The thalamus and basal ganglia are smaller in children with epilepsy after perinatal stroke

Abstract

Background: Epilepsy is one of the most serious consequences of perinatal stroke. Epilepsy itself has been proposed as a risk factor for impaired cognitive, language, and behavioral functioning. It is still unclear which children develop epilepsy after perinatal stroke.

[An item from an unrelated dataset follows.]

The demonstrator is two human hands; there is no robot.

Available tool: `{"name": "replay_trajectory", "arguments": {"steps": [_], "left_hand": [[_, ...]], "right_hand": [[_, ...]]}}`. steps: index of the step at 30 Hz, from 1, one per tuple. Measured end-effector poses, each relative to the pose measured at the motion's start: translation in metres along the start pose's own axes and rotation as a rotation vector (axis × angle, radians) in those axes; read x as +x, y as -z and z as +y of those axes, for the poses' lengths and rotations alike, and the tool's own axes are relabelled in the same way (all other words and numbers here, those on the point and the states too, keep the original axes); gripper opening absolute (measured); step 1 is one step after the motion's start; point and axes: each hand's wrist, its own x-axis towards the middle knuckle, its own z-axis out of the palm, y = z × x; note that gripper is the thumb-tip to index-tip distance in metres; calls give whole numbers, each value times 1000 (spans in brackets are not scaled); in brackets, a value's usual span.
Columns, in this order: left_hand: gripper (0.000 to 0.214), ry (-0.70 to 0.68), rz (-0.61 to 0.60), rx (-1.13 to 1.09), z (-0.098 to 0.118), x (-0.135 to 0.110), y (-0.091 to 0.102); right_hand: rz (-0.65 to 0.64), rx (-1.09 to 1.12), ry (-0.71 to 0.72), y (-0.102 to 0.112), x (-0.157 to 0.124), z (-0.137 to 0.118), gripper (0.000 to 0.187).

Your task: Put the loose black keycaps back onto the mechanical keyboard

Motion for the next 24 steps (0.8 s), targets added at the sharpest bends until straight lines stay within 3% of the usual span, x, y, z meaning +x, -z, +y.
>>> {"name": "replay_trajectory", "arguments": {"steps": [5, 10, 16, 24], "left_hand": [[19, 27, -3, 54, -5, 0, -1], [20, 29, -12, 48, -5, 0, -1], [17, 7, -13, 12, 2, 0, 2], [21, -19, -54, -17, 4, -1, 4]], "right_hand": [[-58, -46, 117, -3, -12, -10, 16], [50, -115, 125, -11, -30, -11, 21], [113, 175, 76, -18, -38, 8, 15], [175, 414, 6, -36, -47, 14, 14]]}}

The current study aimed to evaluate the volume of the thalamus and the basal ganglia in children after perinatal stroke in relation to poststroke epilepsy.

Methods: The follow-up study included 29 children with perinatal arterial ischemic stroke (AIS), 33 children with presumed periventricular venous infarction (PVI), and 46 age- and sex-matched healthy controls. Magnetic resonance imaging was performed in children between the ages of 4 and 18 years, and volumetric analysis by segmentation was used to evaluate the size of the thalamus, caudate nucleus, putamen, globus pallidus, hippocampus, amygdala, and nucleus accumbens.

Results: During a median follow-up time of 12.8 years [interquartile range (IQR): 10.8-17.3] in the AIS group and 12.5 years (IQR: 9.3-14.8) in the PVI group (p = 0.32), epilepsy developed in 10 children (34.5%) with AIS and in 4 (12.1%) children with PVI, p = 0.036 [odds ratio (OR) = 3.8, 95%, confidence interval (CI): 1.04-14]. Epilepsy and interictal epileptiform discharges (IEDs) without clinical seizures were more often expressed in children with AIS (n = 16, 55%) than in children with PVI (n = 7, 21.2%), p = 0.0057 (OR = 3.8 95% CI: 1.04-14). In the AIS group, the ipsilesional and contralesional thalamus, ipsilesional caudate nucleus, and nucleus accumbens were significantly smaller in children with epilepsy compared to children without epilepsy. In the PVI group, the ipsilesional thalamus, caudate nucleus, and nucleus accumbens were smaller in the pooled group of epilepsy plus IED alone compared to children without epilepsy.

Conclusion: In children with AIS, epilepsy or IED occurred more often compared to children with PVI. Both patients with AIS and PVI with severe damage to the basal ganglia and the thalamus have a higher risk of developing poststroke epilepsy and should be monitored more closely throughout childhood to initiate timely antiseizure medication and rehabilitation.

Keywords: basal ganglia; epilepsy; interictal epileptiform discharges; ischemic perinatal stroke; thalamus.

Figure 1

Patient selection.

Figure 2

Volume of the normalized thalamus in the AIS and PVI subgroups and in the control group. Pairwise comparisons were conducted using the Benjamini–Hochberg method, and only the p-values that are below the significance threshold of the adjusted false discovery rate are significant and presented in the figure.

Figure 3

Individual MRI findings in children with perinatal stroke. Basal ganglia are marked with an asterisk, and the thalamus is marked with an arrow. (A) A girl at age 5 with neonatal AIS, right-side proximal middle cerebral artery stroke, and epilepsy. Axial T1-weighted MRI image shows the ipsilesional small size of the basal ganglia and thalamus. (B) A boy at age 14 with neonatal AIS and left-side proximal middle cerebral artery stroke, and IED. Axial T1-weighted MRI image shows the ipsilesional small size of the basal ganglia and thalamus. (C, D) A girl at age 16 with neonatal AIS and left-side anterior trunk of middle cerebral artery stroke without epilepsy. Axial PROPELLER T2-weighted MRI image shows the ipsilesional normal size of the basal ganglia and thalamus. (E) A girl at age 17 with large right-side presumed PVI and epilepsy. Axial T1-weighted MRI image shows right-side periventricular damage and ipsilesional small size of the basal ganglia and thalamus. (F, G) A girl at age 7 with right-side presumed PVI and IED. Axial T1-weighted MRI image shows right-side periventricular damage and ipsilesional small size of the thalamus and normal basal ganglia. (H, I) A girl at age 11 with left-side presumed PVI and without epilepsy. Axial FLAIR MRI image shows left-side periventricular damage and ipsilesional minimally smaller size of the thalamus and normal basal ganglia.